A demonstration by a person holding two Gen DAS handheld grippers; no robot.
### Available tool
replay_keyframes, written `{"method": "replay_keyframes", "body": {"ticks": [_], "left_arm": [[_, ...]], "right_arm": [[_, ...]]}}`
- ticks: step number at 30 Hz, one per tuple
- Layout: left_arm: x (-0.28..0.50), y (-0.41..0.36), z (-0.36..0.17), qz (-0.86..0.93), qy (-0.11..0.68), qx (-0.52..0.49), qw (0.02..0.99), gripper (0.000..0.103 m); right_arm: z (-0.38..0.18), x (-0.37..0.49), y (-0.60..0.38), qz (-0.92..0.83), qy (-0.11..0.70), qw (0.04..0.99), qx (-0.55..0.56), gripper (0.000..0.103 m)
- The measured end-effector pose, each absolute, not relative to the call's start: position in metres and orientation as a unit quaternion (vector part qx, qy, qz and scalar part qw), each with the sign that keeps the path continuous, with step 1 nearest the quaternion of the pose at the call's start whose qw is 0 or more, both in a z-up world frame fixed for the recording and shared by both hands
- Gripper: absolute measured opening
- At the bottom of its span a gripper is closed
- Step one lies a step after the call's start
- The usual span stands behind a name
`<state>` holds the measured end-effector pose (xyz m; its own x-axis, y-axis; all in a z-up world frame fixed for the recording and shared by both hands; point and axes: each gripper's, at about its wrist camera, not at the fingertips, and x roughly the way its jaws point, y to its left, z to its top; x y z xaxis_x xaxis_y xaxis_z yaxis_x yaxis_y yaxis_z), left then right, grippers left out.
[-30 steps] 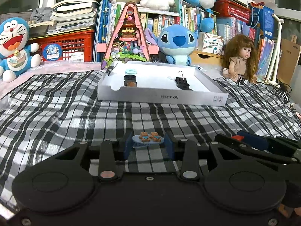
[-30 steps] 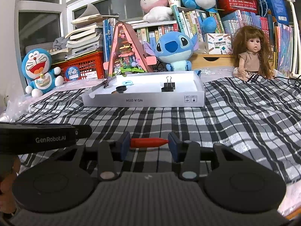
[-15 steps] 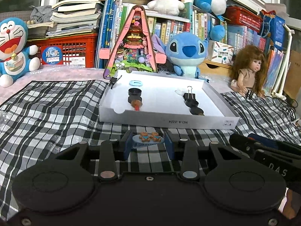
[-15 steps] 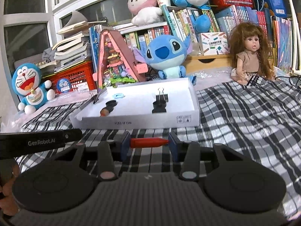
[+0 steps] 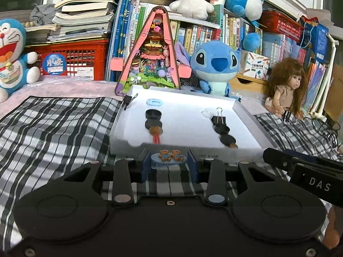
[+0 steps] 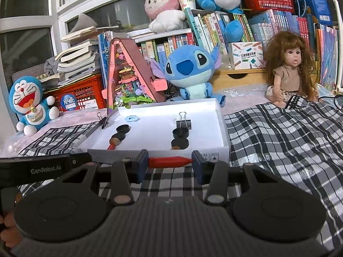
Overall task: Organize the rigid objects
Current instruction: 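Carry blue toy piece in left tool while right tool carries red stick into tray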
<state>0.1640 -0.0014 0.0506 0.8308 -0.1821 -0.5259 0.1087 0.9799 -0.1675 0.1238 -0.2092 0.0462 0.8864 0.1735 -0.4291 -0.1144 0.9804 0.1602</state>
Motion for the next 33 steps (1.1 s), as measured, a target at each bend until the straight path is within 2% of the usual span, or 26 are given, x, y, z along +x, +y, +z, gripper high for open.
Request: {"method": "replay_keyframes", "body": {"ticks": [13, 22, 33], "left_arm": [[0.256, 0.011, 0.056, -0.083, 0.326, -0.109, 0.935, 0.035], [0.301, 0.006, 0.042, -0.072, 0.36, -0.12, 0.922, 0.035], [0.334, 0.006, 0.032, -0.05, 0.384, -0.112, 0.915, 0.035]], "right_arm": [[0.065, 0.209, -0.221, 0.06, 0.286, 0.951, 0.098, 0.049], [0.052, 0.263, -0.226, 0.047, 0.351, 0.926, 0.133, 0.049], [0.042, 0.298, -0.216, 0.048, 0.376, 0.919, 0.105, 0.049]]}}
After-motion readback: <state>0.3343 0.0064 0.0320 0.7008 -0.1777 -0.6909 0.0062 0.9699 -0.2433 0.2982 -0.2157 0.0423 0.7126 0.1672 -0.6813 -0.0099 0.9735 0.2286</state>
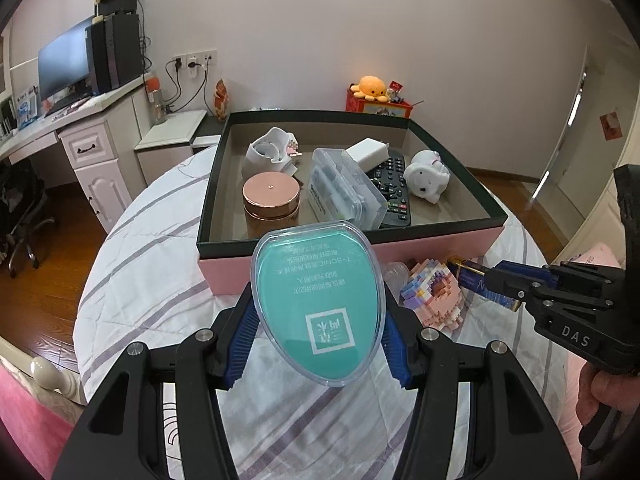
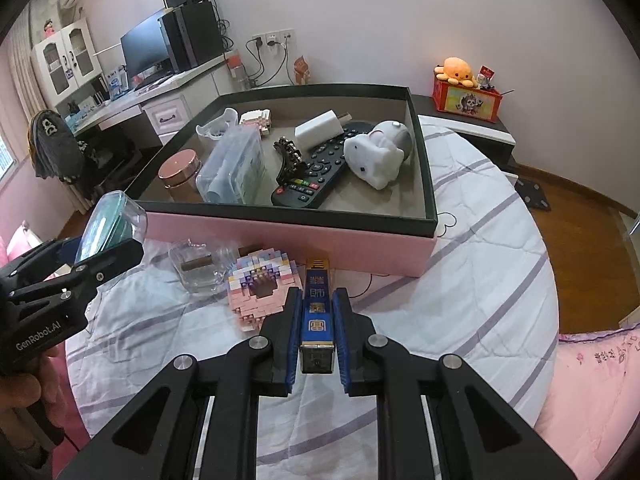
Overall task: Organize rigid objects
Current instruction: 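Carry teal case and lighter box into the pink box and open both tools, then withdraw both tools and move toward the glass jar and block donut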
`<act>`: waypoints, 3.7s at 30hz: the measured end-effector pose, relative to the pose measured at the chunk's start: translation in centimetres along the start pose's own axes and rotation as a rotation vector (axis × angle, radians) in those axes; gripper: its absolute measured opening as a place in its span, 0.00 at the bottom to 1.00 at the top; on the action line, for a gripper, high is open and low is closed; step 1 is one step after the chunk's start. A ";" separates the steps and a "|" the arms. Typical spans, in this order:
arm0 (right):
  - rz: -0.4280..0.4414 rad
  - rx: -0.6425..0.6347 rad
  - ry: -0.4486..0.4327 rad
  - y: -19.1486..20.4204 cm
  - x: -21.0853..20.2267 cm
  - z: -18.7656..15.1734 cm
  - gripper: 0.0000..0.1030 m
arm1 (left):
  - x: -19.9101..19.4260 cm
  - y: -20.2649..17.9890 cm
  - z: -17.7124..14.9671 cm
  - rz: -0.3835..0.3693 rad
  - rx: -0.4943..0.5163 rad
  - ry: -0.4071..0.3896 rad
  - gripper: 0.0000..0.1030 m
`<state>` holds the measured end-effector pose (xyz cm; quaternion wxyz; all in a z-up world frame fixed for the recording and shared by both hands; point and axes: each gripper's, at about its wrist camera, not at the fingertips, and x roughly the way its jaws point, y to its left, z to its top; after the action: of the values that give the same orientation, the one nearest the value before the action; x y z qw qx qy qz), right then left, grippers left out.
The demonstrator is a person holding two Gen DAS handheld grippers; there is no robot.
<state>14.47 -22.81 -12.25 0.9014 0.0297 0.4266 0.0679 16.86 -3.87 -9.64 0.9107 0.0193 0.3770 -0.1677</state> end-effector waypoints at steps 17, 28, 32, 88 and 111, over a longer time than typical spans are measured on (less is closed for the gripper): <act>0.012 -0.056 -0.120 2.0 -4.0 5.1 0.15 | -1.5 -0.9 5.3 0.000 0.042 -0.093 0.55; -0.008 -0.028 -0.113 -0.1 2.9 14.4 0.15 | 5.8 -1.5 14.1 -0.004 0.052 -0.062 0.55; -0.013 0.005 -0.078 -2.0 6.9 16.6 0.15 | 9.7 -0.9 16.0 -0.002 0.035 -0.018 0.55; -0.069 0.091 -0.235 0.9 -7.6 7.0 1.00 | -7.3 -0.1 5.1 0.178 -0.019 -0.225 1.00; -0.072 0.063 -0.161 2.7 -10.0 -5.3 1.00 | -10.1 -3.1 -4.2 0.161 -0.014 -0.102 1.00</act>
<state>3.82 -21.64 -7.64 0.9332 0.0481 0.3555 0.0196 6.33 -3.22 -5.32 0.9394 0.0347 0.3285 -0.0919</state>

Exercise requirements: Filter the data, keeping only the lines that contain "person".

Solution to this problem:
A demonstration by a person holding two Gen DAS handheld grippers; no robot.
The demonstrator is a person holding two Gen DAS handheld grippers; there is no robot.

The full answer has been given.